The output should be every line below that includes the word "call".

■ Records for this exercise ■
[Start of Attachment]
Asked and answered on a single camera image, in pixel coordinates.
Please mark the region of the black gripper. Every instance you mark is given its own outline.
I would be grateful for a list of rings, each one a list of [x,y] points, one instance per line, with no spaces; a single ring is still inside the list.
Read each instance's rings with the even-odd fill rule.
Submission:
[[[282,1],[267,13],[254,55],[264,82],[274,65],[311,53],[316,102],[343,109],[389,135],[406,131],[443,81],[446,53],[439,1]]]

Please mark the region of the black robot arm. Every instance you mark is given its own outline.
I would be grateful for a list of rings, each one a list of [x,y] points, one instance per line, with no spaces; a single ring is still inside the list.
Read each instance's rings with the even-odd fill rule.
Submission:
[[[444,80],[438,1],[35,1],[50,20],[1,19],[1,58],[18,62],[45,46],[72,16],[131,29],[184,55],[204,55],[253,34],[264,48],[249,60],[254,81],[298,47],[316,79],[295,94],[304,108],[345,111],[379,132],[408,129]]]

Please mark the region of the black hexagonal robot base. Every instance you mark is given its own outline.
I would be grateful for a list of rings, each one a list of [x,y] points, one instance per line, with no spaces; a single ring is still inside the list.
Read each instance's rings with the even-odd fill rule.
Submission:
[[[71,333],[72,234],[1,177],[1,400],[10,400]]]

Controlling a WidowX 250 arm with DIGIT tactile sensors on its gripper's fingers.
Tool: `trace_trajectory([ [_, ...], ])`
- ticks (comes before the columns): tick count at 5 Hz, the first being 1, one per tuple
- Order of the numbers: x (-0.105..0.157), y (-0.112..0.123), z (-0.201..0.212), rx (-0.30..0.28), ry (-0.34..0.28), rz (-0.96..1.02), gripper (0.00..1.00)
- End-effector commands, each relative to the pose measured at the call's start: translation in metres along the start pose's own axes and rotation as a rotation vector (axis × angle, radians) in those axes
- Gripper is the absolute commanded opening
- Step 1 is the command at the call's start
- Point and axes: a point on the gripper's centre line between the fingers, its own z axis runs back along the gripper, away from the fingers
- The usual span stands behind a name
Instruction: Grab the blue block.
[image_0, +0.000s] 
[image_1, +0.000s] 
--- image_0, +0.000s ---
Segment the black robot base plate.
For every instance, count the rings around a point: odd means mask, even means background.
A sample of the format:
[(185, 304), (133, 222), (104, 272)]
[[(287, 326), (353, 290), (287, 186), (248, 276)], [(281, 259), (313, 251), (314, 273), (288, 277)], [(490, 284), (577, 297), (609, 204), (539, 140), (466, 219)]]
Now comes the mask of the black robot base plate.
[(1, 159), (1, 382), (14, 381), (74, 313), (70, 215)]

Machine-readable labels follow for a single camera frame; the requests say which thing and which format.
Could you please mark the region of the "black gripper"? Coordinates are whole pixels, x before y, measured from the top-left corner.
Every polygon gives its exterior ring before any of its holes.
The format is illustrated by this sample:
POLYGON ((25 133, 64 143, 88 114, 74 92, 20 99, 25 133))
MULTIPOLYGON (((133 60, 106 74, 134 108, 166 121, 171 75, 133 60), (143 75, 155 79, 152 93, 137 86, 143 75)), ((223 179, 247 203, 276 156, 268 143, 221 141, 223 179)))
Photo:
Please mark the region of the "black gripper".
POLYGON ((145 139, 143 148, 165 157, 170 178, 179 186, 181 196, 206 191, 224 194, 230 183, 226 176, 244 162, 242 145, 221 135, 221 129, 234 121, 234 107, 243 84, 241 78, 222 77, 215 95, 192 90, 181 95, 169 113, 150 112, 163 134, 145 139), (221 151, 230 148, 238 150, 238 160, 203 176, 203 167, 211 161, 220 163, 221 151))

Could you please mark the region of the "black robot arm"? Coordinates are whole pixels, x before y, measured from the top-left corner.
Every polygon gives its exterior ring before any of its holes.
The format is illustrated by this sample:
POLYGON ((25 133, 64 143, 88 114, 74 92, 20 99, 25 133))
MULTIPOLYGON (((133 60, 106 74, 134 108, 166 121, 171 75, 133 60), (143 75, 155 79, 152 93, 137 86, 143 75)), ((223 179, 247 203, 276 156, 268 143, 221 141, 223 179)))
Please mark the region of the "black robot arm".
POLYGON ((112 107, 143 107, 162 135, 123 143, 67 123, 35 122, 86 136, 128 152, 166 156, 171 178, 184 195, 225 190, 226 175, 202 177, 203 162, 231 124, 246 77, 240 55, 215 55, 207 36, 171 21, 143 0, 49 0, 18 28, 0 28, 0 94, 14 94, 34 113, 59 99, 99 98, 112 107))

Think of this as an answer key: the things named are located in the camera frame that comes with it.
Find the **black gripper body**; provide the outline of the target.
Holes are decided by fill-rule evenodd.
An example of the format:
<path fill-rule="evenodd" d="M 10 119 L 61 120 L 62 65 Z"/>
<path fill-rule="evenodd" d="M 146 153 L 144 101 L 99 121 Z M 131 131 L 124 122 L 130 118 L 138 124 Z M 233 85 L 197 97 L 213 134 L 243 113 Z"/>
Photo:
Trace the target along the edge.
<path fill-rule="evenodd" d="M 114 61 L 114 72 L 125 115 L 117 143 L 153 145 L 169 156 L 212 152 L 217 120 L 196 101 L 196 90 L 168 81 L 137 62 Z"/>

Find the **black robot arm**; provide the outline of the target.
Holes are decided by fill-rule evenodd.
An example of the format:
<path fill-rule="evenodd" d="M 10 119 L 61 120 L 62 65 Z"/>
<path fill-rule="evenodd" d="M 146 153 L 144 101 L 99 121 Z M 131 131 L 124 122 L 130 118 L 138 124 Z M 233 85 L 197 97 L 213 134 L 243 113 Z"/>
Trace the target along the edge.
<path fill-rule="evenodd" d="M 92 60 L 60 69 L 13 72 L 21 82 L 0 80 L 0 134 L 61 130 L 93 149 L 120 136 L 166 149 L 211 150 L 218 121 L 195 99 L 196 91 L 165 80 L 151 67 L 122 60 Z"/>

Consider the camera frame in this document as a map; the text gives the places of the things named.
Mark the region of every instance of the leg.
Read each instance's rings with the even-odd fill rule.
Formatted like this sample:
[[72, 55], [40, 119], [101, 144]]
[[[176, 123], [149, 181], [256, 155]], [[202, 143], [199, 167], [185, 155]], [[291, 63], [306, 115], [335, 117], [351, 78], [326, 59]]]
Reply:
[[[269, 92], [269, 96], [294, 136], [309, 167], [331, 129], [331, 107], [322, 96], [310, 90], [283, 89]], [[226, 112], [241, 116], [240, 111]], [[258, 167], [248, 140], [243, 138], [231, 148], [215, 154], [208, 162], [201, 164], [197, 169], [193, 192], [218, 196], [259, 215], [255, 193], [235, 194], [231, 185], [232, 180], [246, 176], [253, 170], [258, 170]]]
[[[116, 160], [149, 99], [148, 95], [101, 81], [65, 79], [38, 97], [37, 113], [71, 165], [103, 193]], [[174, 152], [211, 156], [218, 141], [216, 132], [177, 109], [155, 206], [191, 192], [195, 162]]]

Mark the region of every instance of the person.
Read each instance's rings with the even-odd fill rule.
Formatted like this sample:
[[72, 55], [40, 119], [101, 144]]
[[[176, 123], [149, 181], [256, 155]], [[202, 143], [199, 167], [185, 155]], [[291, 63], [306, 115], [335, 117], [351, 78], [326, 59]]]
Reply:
[End of Attachment]
■ Answer for the task ■
- End-effector commands, each relative to the pose measured at the call's start: translation in metres along the start pose's own axes and rotation as a rotation vector (axis × angle, radians) in those axes
- Step 1 is the command at the call's start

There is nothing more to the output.